→ PROBLEM DESCRIPTION
Using the records below, quote only the span that opens with the line containing "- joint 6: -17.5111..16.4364" and closes with the line containing "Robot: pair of", exactly and inclusively.

→ DATA UNDER STUDY

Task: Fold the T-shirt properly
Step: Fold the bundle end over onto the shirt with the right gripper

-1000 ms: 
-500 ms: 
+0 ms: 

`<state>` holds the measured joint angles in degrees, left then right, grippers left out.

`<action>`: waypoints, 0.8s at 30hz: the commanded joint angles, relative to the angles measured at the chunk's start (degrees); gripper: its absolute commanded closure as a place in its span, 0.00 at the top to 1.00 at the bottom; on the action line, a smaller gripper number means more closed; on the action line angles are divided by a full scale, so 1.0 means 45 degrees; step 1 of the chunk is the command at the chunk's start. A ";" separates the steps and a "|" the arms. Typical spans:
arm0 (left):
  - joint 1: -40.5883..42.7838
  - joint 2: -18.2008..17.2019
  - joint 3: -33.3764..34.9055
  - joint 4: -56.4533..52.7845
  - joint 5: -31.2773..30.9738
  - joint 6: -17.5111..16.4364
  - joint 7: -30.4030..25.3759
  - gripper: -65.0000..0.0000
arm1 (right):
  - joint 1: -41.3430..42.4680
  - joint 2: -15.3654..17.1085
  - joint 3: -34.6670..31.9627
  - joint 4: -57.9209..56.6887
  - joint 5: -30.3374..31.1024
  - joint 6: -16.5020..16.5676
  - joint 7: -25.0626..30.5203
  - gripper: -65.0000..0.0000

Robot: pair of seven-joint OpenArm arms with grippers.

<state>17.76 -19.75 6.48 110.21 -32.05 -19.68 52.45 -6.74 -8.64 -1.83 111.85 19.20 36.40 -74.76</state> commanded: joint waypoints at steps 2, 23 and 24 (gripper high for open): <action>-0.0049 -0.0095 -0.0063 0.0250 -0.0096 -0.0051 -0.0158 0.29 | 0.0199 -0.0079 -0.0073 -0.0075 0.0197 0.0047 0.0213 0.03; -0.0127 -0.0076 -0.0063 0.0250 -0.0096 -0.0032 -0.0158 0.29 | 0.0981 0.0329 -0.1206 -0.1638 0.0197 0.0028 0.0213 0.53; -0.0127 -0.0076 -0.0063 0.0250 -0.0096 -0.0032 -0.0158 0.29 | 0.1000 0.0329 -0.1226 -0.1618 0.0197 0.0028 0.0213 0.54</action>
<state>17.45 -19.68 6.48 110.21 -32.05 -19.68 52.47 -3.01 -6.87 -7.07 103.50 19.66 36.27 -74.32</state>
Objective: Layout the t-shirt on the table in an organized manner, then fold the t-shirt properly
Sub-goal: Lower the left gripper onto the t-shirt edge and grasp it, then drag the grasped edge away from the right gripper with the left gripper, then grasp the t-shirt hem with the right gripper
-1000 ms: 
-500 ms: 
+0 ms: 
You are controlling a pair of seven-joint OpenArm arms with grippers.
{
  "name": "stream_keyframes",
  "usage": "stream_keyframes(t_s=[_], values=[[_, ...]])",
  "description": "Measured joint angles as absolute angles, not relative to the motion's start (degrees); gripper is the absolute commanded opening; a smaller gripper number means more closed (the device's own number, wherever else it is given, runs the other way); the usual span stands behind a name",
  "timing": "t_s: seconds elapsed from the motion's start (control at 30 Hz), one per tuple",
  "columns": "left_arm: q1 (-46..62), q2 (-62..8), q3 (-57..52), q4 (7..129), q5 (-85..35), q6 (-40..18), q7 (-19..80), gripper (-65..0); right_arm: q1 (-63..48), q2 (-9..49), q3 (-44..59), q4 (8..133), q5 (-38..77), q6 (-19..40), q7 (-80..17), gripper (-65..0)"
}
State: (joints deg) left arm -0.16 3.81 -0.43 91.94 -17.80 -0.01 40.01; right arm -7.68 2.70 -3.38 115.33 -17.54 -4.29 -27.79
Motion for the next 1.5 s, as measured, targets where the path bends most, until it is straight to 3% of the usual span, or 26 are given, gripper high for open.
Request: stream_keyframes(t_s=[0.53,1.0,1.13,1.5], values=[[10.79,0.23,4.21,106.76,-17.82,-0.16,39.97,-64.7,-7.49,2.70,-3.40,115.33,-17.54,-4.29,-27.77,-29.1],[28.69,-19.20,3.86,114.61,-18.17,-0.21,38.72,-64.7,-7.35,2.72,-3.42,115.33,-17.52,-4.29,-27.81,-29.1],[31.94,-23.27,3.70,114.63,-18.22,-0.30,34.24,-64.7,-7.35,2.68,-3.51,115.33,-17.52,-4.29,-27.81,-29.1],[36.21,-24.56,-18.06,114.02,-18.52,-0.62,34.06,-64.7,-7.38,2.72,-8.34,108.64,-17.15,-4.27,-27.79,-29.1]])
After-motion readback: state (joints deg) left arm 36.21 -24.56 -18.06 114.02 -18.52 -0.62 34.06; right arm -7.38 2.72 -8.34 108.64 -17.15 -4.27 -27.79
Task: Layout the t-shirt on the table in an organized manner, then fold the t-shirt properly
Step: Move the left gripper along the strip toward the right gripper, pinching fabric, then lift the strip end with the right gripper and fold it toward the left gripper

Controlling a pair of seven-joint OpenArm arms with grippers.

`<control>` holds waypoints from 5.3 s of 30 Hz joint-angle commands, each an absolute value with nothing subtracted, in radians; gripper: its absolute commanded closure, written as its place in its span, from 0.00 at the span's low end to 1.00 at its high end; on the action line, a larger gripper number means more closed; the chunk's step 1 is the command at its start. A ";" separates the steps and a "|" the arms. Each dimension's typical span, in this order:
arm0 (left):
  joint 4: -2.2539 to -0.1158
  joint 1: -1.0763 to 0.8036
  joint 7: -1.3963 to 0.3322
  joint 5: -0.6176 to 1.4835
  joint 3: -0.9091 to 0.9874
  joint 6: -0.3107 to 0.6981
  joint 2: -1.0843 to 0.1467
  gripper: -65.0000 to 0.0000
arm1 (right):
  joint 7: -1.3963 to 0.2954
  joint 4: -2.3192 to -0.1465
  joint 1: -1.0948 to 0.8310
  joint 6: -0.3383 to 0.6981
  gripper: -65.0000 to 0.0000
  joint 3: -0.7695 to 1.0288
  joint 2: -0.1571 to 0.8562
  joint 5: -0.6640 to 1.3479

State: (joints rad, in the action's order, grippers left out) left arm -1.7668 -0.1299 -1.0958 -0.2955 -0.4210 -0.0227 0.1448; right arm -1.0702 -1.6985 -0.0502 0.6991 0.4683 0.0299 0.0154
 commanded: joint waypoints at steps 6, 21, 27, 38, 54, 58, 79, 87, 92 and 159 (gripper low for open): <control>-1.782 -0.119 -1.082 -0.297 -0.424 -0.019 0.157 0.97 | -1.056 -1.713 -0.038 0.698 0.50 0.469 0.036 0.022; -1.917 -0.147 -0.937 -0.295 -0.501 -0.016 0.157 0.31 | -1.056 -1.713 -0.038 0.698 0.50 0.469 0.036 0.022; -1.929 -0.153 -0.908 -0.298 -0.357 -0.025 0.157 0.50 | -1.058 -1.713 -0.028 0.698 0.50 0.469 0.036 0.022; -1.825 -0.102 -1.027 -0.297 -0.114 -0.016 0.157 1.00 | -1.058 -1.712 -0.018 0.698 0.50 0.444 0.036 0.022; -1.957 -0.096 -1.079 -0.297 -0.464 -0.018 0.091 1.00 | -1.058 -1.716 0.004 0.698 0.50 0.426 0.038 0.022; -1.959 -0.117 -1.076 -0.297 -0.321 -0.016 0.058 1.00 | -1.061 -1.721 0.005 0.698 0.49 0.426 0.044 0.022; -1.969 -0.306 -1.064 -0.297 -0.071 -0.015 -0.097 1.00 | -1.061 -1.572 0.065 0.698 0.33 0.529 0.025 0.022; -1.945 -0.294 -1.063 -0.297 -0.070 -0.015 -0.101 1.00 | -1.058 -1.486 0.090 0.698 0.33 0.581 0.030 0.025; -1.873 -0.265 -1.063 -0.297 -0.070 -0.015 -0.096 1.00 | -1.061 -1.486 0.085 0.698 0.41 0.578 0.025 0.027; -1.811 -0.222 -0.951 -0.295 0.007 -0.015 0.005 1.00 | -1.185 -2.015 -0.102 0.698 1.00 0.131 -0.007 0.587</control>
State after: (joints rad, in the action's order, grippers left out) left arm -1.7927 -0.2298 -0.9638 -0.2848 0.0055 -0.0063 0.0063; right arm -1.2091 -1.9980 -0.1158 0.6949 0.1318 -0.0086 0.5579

→ COMPLETED EXERCISE
  - joint 6: -17.5111..16.4364
  - joint 7: -30.4030..25.3759
  - gripper: -65.0000..0.0000
arm1 (right):
  - joint 1: -41.3430..42.4680
  - joint 2: -15.3654..17.1085
  - joint 3: -34.6670..31.9627
  - joint 4: -57.9209..56.6887
  - joint 5: -30.3374..31.1024
  - joint 6: -16.5020..16.5676
  - joint 7: -25.0626..30.5203
  - gripper: -65.0000..0.0000

Robot: pair of seven-joint OpenArm arms with grippers.

The answer to this exercise has been fully stated.